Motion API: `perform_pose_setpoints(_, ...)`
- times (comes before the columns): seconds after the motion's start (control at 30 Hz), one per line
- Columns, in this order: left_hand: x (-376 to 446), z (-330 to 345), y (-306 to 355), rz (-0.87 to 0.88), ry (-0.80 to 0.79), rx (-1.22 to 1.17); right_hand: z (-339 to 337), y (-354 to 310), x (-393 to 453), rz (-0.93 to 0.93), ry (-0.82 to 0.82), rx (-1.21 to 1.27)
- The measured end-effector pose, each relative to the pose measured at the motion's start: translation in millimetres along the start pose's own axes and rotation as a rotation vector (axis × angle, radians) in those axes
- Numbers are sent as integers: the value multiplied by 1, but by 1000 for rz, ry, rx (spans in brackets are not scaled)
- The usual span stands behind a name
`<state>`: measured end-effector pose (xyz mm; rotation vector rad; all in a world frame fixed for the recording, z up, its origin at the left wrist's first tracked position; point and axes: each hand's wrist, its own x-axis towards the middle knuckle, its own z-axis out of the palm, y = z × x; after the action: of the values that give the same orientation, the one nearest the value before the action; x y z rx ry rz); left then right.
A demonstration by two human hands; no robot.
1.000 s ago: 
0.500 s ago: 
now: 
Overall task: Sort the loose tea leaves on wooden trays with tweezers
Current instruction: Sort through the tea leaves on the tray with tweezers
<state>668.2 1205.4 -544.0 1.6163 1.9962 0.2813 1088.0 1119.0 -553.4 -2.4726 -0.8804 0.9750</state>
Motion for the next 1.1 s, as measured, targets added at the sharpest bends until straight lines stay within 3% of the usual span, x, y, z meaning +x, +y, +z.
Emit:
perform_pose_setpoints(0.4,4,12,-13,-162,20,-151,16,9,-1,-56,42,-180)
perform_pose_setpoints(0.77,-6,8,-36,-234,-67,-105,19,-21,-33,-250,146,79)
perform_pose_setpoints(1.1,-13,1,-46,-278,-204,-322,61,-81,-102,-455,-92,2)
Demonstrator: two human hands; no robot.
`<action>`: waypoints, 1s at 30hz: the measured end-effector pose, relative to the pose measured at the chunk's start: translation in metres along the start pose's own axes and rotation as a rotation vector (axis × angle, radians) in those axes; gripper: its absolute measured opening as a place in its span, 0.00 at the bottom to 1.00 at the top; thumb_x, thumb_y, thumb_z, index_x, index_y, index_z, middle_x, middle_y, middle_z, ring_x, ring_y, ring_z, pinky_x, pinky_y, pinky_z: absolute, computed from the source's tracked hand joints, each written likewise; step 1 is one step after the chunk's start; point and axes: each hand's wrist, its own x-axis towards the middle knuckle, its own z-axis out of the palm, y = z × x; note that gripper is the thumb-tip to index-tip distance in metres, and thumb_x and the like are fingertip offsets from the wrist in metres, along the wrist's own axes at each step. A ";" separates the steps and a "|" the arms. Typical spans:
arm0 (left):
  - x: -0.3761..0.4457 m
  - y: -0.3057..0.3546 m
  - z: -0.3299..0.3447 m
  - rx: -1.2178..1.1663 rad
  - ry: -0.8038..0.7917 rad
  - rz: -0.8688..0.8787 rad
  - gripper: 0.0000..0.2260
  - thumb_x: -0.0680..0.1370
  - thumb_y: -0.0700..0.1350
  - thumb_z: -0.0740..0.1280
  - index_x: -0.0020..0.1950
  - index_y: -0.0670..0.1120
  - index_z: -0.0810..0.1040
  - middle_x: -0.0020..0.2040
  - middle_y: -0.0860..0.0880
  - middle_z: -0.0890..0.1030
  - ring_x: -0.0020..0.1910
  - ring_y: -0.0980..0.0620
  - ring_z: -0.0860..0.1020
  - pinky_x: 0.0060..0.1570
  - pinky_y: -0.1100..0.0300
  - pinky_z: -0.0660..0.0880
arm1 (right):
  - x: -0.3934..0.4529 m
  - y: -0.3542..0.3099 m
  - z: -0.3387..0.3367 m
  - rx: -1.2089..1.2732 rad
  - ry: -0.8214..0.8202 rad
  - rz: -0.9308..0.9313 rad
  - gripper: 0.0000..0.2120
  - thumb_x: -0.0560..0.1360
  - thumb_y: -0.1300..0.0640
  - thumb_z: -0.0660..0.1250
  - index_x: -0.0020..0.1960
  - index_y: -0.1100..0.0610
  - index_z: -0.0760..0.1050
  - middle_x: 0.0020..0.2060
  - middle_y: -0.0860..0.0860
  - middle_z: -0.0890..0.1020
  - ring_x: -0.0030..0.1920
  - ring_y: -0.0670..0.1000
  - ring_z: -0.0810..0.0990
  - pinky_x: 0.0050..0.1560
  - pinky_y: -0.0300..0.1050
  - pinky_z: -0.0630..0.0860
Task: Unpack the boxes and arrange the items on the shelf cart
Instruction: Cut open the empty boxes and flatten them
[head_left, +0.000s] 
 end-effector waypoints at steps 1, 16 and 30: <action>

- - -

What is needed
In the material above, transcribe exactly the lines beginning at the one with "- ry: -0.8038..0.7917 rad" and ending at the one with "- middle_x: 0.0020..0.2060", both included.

Solution to this problem
  - ry: -0.8038..0.7917 rad
  - rz: -0.8688..0.8787 rad
  - gripper: 0.0000..0.2260
  - thumb_x: -0.0680..0.1370
  - thumb_y: -0.0700..0.1350
  - thumb_z: -0.0740..0.1280
  - index_x: -0.0020..0.1950
  - index_y: -0.0670..0.1120
  - index_z: -0.0810..0.1040
  - middle_x: -0.0020..0.2040
  - middle_y: -0.0860..0.0880
  - middle_z: -0.0890..0.1030
  - ring_x: -0.0020..0.1910
  - ring_y: -0.0980..0.0620
  - ring_z: -0.0860..0.1020
  - pinky_x: 0.0060..0.1570
  - pinky_y: -0.1100..0.0300
  - pinky_z: -0.0660..0.0880
arm1 (right):
  - x: -0.3934..0.4529 m
  - y: -0.3542..0.3099 m
  - z: -0.3387..0.3367 m
  - rx: -1.2089..1.2732 rad
  - ry: -0.8214..0.8202 rad
  - rz: -0.9308..0.9313 rad
  - gripper: 0.0000..0.2120
  - thumb_x: -0.0560..0.1360
  - thumb_y: -0.1300..0.0640
  - thumb_z: -0.0660..0.1250
  - index_x: -0.0020..0.1960
  - index_y: -0.1100..0.0610
  - index_z: -0.0760..0.1050
  - middle_x: 0.0020..0.2060

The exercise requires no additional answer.